■ **EXERCISE REQUIREMENTS**
Exact reproduction required: the lines below from the line with "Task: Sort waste" to the line with "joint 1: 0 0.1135", both ends included, and no others.

■ **DATA RECORDS**

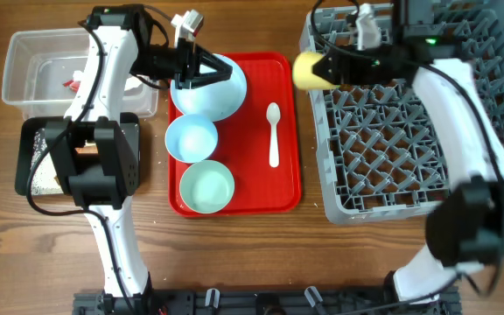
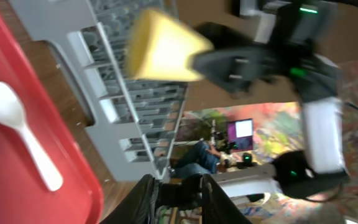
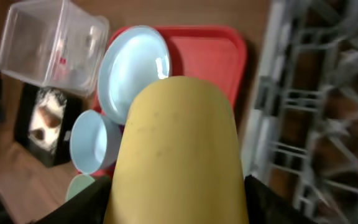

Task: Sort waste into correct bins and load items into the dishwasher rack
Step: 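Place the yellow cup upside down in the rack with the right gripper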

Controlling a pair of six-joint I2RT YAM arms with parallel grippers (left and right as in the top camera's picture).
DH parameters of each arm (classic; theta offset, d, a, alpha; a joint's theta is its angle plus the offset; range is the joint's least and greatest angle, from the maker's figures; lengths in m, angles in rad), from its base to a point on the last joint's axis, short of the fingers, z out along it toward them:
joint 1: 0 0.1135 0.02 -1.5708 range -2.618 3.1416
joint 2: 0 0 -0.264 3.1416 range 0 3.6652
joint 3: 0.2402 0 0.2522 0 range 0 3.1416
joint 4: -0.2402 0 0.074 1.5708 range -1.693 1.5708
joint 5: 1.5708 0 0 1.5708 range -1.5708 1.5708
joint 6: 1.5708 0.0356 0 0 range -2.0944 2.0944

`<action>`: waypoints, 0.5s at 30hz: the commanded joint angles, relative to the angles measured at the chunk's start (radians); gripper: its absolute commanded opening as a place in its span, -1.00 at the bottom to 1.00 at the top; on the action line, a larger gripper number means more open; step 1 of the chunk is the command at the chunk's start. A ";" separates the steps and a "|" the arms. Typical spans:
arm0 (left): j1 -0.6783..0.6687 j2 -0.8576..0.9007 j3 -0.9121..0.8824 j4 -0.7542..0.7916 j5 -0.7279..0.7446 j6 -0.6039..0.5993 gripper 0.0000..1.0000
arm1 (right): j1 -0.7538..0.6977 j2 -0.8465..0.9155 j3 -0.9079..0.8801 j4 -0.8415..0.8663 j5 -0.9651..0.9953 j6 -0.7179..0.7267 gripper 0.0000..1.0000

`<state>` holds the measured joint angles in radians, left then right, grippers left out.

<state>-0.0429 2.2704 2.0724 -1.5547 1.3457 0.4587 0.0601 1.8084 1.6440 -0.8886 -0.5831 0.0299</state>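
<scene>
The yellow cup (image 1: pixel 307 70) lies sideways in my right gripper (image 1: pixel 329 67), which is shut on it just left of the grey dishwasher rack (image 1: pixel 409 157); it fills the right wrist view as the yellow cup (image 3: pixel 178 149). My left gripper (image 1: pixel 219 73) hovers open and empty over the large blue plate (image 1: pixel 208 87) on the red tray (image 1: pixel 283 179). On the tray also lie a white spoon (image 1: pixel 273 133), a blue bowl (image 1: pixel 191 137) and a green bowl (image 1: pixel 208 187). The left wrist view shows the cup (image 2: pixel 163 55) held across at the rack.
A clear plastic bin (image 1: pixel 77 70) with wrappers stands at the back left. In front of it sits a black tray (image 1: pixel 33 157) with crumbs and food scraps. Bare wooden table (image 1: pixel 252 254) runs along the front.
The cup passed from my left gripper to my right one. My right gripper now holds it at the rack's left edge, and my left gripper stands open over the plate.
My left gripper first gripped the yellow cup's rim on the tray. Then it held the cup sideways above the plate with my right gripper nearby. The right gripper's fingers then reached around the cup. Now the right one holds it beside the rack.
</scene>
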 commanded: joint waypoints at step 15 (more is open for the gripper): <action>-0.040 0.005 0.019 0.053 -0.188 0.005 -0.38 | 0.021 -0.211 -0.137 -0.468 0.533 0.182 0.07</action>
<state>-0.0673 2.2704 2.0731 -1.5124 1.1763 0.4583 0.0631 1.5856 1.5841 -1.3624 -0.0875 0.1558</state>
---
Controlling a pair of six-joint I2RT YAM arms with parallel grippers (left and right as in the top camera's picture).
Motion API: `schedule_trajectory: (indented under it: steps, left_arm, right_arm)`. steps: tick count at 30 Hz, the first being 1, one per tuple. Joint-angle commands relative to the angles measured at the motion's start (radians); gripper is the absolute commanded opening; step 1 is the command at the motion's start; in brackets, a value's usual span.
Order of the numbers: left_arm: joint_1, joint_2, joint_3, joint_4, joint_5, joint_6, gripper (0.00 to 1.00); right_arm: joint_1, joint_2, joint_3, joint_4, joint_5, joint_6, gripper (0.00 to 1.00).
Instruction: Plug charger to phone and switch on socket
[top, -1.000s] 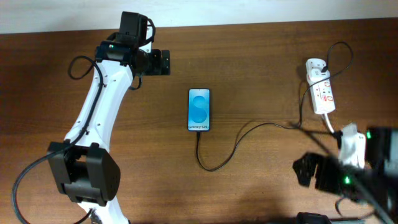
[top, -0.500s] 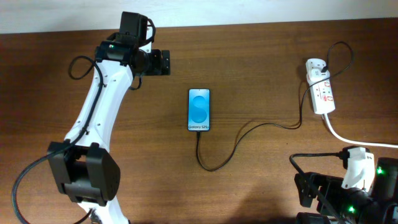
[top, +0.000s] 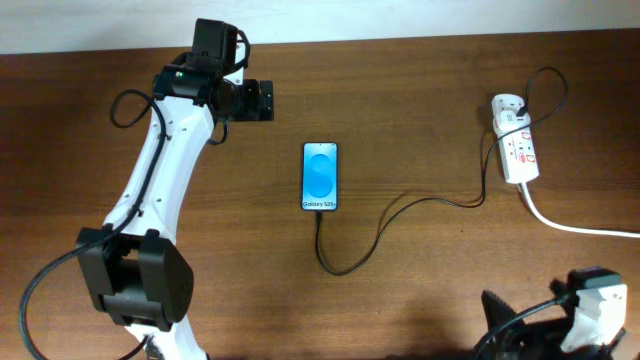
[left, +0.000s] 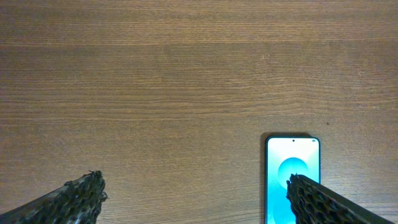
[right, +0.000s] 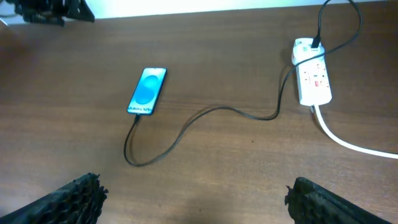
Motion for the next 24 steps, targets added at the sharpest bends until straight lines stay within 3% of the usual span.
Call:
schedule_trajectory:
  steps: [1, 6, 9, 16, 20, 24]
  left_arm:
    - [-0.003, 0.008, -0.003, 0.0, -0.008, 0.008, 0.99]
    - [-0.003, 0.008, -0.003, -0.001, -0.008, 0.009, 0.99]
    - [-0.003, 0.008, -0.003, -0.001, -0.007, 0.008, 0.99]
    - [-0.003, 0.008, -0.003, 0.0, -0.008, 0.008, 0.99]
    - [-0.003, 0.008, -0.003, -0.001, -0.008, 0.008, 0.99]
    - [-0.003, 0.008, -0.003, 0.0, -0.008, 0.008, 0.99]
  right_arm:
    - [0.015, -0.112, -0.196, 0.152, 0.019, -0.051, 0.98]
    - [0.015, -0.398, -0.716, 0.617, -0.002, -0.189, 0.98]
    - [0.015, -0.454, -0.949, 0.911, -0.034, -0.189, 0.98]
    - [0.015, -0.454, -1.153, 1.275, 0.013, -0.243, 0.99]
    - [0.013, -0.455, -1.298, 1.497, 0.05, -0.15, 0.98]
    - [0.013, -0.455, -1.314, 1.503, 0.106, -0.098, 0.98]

■ **WORKED SOLUTION**
Task: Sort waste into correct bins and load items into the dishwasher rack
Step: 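Place the yellow cup upside down in the rack with the right gripper
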
Controlling a pair of six-joint I2RT YAM arms with parallel grippers (left and right as in the top camera's picture).
DH parameters of each arm (classic; theta offset, d, a, alpha; a joint's theta is its angle plus the offset; range is the joint's least and greatest angle, from the maker's figures; lengths in m, angles in rad), from its base to a point on the last joint's axis, short of the fingers, z out along it toward them:
joint 1: 0 0.1135 0.02 -1.5708 range -2.618 3.1416

The complete answer has been presented.